Bortezomib is one of the novel myeloma drugs with significant efficacy in new and relapsed diseases. It reversibly inhibits the action of proteasome and degradation of multiple intracellular proteins involved in the pathogenesis of the disease. Common adverse effects are gastrointestinal and hematologic toxicities, peripheral neuropathy and orthostatic hypotension. Transient thrombocytopenia is typical with the mean platelet nadir of approximately 40% of baseline that usually recovers until the next cycle.

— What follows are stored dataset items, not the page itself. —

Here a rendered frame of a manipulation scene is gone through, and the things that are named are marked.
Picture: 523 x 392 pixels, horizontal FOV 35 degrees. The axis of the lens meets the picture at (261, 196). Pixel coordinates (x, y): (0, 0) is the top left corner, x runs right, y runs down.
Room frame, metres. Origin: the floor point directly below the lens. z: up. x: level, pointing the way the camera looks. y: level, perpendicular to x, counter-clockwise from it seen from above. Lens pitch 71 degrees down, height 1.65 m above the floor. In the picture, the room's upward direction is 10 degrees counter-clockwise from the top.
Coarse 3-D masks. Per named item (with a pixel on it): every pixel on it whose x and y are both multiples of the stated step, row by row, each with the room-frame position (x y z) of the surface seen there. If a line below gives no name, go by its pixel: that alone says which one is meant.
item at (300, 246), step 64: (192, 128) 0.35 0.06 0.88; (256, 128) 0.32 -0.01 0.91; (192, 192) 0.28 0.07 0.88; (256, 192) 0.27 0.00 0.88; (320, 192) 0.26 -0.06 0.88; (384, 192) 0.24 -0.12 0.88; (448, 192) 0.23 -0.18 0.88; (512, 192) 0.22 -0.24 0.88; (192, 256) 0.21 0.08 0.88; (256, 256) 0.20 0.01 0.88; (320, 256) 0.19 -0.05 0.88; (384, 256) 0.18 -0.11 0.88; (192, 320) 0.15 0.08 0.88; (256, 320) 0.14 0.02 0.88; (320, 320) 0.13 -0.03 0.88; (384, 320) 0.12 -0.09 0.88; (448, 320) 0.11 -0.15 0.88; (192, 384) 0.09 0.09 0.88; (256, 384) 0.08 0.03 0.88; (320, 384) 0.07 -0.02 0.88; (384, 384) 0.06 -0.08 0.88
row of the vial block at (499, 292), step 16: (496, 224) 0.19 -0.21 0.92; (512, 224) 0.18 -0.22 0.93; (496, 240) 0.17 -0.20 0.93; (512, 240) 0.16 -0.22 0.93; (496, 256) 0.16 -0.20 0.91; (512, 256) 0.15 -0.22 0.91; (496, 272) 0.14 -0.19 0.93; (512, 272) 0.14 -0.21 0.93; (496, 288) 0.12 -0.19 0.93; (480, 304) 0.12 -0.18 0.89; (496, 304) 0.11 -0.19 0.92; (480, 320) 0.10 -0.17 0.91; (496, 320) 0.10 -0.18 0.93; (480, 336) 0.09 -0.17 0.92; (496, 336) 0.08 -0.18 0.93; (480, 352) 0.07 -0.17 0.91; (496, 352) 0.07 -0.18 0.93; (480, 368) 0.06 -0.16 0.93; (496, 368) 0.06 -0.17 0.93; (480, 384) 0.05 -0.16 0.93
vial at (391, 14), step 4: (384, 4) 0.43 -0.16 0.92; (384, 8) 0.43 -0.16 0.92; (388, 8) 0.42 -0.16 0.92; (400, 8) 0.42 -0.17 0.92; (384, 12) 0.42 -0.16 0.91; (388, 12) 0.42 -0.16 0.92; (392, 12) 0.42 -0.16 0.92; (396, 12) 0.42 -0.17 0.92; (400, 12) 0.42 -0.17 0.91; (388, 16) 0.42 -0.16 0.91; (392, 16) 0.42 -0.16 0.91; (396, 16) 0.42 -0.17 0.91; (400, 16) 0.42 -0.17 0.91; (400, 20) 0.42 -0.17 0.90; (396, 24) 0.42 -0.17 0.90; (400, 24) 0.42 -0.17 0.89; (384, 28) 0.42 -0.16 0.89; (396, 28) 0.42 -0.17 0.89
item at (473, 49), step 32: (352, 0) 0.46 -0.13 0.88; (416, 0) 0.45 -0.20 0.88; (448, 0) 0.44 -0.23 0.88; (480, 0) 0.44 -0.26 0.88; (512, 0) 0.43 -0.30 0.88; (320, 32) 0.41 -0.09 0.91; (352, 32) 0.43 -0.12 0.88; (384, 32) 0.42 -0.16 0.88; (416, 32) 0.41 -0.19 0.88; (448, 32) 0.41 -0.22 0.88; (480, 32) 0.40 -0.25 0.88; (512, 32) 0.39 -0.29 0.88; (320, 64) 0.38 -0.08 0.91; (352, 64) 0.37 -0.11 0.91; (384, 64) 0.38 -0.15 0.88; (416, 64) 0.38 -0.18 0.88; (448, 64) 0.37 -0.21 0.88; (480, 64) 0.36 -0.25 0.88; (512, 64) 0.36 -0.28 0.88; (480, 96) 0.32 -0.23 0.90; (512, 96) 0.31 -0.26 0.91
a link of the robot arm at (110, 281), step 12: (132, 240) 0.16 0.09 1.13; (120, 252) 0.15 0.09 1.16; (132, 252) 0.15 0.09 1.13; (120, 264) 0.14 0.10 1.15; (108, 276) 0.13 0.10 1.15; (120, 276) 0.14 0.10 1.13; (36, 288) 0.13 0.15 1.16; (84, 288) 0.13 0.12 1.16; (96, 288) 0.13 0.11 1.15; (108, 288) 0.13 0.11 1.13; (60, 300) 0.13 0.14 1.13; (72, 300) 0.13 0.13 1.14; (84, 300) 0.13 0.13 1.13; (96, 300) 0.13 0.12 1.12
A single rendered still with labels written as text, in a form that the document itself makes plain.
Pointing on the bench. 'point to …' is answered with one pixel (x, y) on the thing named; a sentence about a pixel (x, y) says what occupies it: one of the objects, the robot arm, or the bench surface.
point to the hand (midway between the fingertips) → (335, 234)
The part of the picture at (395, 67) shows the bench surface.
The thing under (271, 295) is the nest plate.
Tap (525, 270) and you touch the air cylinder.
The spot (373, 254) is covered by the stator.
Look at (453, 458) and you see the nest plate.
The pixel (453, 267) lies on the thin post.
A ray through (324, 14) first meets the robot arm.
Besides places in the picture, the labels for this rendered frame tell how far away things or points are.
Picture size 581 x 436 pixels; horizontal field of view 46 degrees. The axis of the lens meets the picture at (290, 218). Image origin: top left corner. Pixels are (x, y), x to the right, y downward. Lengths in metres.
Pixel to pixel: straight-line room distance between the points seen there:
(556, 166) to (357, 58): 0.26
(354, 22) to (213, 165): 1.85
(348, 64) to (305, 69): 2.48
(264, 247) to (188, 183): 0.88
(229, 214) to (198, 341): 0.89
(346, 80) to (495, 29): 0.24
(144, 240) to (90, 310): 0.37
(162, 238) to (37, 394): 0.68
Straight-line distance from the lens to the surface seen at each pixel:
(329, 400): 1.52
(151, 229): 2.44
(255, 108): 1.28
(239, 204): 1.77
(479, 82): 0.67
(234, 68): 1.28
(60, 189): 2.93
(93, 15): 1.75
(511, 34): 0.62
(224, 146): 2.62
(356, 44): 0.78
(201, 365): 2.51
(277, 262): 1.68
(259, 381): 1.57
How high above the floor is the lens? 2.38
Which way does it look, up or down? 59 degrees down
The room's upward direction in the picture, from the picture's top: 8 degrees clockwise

In our patient, both orthostatic hypotension and diarrhea were timely related to bortezomib administration. The drop in platelet count was more prominent than expected but recovered before the next cycle. It is evident that fragmentation hemolysis had insidiously commenced already at the beginning of the treatment and propagated during each bortezomib cycle. There were no signs of other causes of fragmentation. The fact that discontinuation of bortezomib resolved fragmentation further supports its causative role. Most cases of acquired idiopathic TTP are caused by severe deficiency of von Willebrand factor-cleaving metalloprotease, ADAMTS13, caused by autoantibody and leading to accumulation of ultra large VWF multimers that propagate platelet aggregation.[1] The microvascular thrombi in TTP are platelet-rich and stain negative for fibrin in contrast to HUS. Plasma exchange removes the circulating autoantibody and the ultra large VWF multimers and replaces the missing ADAMTS13 protease activity. Thrombotic microangiopathy and severe renal failure are the predominant features of HUS. In the classic form of HUS, ADAMTS13 activity is normal and plasma exchange is not effective.

TTP or HUS like thrombotic microangiopathy may also occur in some distinct clinical settings, including allogeneic hematopoietic stem cell transplantation and use of antineoplastic agents (mitomycin, cisplatin, bleomycin).[1,2] In these, microangiopathy is believed to be caused by direct microvascular toxicity initiated by endothelial injury. Interestingly, HUS-like thrombotic microangiopathy has been described with use of anti-vascular endothelial growth factor (VEGF) agents, i.e. bevalizumab and sunitinib.[4] In mouse models, ablation of VEGF production in the kidney was sufficient to recapitulate the glomerular injury seen in patients.[5] This may be the most probable mechanism by which also bortezomib can cause thrombotic microangiopathy since bortezomib is known to decrease transcription of VEGF and other pro-angiogenic molecules by NF-kB inhibition.[6]

Conclusions

In summary, we describe what to our knowledge is the second case of TTP/HUS associated with bortezomib treatment.[7] Bortezomib is increasingly used in the treatment of multiple myeloma and clinicians should be aware of this association in patients with anemia and unexpectedly severe thrombocytopenia.